■ **ABOUT THIS TASK**
Your answer should be the lines below from the one holding "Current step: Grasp" through the one holding "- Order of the", copied exactly and with nothing else.
====== SOURCE RECORDS
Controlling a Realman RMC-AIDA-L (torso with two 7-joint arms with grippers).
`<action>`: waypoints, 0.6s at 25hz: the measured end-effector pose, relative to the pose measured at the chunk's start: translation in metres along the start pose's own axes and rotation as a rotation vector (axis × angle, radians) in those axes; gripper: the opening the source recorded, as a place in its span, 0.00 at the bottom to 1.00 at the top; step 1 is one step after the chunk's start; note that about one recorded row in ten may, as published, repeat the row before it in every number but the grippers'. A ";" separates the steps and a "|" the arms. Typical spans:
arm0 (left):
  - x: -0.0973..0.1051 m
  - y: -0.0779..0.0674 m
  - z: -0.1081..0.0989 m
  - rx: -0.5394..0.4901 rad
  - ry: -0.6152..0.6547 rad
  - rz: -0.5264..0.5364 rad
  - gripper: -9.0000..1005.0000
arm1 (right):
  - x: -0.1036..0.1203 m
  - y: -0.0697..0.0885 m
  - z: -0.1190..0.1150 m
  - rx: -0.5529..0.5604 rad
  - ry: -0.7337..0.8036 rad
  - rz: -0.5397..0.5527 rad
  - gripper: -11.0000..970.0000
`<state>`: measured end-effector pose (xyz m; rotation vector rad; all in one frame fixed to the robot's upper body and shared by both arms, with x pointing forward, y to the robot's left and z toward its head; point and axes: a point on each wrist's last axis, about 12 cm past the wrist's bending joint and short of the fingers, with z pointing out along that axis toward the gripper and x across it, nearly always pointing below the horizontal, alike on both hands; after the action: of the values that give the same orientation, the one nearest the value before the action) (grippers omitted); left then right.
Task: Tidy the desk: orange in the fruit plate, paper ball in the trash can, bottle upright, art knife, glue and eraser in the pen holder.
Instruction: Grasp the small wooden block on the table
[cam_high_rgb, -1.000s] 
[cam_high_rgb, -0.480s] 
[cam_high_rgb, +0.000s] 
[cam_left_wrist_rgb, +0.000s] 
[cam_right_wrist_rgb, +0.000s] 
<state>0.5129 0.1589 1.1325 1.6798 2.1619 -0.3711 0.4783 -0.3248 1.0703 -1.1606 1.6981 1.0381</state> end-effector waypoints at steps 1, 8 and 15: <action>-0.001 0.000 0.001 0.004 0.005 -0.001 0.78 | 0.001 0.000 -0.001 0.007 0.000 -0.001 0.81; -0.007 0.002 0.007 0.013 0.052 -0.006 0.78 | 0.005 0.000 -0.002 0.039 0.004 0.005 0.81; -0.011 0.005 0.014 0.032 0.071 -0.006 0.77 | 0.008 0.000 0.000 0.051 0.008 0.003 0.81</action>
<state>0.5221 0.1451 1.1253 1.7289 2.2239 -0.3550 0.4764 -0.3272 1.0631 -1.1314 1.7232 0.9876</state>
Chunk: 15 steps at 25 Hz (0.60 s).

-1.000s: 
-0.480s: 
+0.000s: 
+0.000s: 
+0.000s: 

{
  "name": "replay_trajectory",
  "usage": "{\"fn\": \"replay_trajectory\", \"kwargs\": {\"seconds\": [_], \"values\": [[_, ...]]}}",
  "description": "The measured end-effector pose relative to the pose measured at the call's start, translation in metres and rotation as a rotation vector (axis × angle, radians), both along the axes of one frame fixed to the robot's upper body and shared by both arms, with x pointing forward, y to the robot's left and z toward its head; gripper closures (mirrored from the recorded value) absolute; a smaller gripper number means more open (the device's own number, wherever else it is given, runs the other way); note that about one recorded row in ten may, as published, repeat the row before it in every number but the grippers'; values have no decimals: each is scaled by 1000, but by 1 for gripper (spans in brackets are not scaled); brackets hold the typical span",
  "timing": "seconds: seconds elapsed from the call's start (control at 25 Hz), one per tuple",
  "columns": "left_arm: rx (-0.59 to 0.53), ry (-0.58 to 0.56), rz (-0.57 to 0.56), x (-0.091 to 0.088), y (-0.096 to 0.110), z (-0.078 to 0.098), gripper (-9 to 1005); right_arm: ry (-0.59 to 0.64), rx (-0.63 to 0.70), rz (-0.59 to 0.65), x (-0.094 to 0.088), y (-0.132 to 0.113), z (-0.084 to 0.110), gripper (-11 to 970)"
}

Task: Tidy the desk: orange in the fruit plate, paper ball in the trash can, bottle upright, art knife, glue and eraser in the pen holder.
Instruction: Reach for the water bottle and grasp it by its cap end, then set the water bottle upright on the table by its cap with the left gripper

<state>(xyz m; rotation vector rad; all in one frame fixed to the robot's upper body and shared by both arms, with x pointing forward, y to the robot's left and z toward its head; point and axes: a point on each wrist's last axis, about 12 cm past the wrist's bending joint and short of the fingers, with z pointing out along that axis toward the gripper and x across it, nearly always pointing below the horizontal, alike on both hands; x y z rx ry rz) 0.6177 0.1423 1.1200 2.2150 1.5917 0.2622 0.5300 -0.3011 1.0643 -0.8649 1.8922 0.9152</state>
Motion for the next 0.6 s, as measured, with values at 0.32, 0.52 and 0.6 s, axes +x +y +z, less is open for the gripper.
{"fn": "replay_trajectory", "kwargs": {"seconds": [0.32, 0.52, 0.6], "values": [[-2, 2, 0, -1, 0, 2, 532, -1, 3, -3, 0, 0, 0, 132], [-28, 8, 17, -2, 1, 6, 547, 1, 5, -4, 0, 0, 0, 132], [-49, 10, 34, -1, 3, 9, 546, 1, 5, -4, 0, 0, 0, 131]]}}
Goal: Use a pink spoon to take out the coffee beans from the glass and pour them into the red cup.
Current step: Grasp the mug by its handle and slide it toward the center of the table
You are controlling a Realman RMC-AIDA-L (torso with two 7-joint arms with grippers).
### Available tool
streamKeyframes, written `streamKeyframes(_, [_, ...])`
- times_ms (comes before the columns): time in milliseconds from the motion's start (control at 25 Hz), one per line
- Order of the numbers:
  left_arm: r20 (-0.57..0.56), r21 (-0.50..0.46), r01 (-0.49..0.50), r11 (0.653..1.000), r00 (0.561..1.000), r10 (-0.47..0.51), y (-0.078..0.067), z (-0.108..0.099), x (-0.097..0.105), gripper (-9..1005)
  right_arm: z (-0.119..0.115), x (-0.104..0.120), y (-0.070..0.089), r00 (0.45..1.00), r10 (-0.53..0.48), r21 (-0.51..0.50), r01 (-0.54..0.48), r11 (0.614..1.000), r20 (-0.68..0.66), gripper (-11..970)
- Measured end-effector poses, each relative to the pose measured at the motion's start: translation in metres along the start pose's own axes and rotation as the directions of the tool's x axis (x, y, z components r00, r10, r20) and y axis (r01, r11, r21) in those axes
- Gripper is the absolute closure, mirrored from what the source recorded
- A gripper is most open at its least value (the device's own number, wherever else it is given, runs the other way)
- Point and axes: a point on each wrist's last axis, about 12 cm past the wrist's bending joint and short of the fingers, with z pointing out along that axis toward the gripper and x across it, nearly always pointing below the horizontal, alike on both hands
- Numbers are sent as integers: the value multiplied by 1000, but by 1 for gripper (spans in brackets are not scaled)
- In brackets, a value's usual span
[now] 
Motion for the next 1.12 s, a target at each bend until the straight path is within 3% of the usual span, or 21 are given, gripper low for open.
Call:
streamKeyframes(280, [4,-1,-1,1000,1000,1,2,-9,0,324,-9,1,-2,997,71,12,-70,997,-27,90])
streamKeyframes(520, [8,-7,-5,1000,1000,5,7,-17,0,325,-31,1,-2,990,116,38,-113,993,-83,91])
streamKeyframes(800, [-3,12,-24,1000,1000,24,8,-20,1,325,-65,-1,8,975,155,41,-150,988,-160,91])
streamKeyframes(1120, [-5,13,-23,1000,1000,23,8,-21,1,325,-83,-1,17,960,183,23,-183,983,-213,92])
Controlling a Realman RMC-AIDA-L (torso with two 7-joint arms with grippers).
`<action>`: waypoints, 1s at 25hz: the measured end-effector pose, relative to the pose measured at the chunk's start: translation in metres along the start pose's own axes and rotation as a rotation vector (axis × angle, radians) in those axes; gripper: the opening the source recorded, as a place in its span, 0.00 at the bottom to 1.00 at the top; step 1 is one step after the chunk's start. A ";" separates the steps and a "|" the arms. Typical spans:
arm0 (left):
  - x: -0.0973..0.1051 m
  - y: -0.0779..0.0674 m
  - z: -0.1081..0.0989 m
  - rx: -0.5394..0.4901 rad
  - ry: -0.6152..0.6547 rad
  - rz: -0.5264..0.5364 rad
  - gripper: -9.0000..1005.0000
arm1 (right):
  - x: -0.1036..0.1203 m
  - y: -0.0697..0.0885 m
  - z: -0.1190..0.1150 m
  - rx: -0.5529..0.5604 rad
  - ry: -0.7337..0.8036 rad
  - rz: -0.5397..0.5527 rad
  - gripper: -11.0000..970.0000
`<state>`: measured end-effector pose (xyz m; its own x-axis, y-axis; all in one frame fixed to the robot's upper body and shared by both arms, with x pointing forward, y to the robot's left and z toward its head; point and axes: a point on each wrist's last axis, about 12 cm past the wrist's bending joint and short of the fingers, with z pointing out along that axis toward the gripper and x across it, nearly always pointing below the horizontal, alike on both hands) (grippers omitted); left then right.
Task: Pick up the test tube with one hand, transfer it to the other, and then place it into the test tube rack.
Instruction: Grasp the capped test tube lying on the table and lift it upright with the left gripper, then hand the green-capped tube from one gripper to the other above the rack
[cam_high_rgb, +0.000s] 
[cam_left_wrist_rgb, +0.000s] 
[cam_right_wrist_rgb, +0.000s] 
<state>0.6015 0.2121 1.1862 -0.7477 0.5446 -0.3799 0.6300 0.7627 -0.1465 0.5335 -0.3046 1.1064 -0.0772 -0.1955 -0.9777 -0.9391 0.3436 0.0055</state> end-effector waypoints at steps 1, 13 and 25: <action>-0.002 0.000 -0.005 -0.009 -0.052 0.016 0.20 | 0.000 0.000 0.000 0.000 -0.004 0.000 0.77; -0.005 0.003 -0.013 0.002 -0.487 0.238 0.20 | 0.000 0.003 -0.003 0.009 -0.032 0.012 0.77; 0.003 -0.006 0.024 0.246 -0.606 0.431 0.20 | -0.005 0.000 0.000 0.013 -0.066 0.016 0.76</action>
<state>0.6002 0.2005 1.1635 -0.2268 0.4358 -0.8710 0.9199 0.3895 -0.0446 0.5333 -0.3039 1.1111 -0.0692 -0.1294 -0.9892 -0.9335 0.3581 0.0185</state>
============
■ **WORKED SOLUTION**
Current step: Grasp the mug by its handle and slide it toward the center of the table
You are controlling a Realman RMC-AIDA-L (torso with two 7-joint arms with grippers).
### Available tool
streamKeyframes, written `streamKeyframes(_, [_, ...])`
- times_ms (comes before the columns): time in milliseconds from the motion's start (control at 25 Hz), one per line
- Order of the numbers:

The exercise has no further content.